The purpose of this book is to illuminate how small moments with our children and students can matter in profound ways, and how parents and teachers can galvanize experiences and interactions to deepen character, insight, empathy, and joy in the people and things around us. To teach like a human means to teach with wide-awakeness, the Maxine Greene term for the highest degree of consciousness. The teacher herself has to be alive. The teacher herself cant come in the room with the problem of Hamlet already solved. I think she has to come in with the same open questions, with the same wonder that children will feel (Greene, 2012, p. 180).

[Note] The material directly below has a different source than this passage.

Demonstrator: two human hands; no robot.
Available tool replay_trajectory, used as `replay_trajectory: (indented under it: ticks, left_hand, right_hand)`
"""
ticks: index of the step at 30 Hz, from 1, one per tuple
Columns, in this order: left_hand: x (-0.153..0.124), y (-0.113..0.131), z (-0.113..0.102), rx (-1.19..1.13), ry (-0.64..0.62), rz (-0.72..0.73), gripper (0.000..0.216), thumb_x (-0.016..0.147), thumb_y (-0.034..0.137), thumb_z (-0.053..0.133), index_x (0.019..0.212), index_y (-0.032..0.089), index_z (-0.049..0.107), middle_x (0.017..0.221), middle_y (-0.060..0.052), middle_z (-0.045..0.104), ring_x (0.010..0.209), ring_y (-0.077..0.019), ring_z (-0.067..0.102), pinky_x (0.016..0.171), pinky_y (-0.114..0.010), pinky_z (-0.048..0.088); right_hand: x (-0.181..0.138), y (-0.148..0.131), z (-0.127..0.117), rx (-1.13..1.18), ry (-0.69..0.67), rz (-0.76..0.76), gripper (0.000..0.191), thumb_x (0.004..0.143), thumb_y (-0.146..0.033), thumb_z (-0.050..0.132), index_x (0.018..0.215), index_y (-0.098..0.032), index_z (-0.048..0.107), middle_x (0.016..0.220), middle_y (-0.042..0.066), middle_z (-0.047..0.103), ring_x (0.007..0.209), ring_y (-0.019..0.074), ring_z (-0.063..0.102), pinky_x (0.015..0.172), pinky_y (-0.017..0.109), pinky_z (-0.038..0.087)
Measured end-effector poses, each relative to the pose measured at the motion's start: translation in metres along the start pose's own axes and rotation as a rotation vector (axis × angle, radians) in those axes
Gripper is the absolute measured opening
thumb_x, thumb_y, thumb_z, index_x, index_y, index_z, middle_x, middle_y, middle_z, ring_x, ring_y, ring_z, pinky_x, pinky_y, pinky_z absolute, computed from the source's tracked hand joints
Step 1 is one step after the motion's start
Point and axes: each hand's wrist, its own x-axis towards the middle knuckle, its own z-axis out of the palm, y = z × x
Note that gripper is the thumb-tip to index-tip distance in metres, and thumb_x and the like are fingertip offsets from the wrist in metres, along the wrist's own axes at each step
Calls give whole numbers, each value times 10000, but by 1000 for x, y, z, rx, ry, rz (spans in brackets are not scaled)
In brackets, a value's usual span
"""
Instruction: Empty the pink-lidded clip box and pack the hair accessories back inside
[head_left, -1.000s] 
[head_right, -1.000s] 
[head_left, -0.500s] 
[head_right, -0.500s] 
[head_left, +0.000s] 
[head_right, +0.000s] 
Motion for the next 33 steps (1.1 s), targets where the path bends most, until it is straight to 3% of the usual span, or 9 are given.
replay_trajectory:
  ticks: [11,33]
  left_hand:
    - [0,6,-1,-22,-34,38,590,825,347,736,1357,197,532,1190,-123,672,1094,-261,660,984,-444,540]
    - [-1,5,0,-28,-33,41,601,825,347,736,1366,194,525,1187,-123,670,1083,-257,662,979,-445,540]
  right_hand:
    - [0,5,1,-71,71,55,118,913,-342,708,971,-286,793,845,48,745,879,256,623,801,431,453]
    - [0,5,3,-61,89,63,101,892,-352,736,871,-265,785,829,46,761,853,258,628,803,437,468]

To teach like a human means to keep in mind the deep responsibility of educators to raise the next generation to care about themselves, their communities, and the world around them.
Why does that family of cardinals seem to return to our yard every year?
Who makes up new words and how do words get retired?
Why do I have to be the one to go over and be nice first?
This book focuses on qualitative aspects of human life for teachers and parents to nurture without surplus resources. Based on her work in an undergraduate preservice educator preparation program, K12 teaching experience, mentoring new teachers, and lived experiences of childhood and childrearing, the author examines the craft of education and makes recommendations for how to think about pedagogy as the pursuit of humanity. This collection of essays reorients thinking about education for life not just for access to the next schooling tier. Education for life evokes John Dewey (1938/1977, p. 48): The most important attitude that can be formed is that of desire to go on learning. And learning is never unidirectional; parents and teachers will need to consciously learn from children and students for learning to be successful.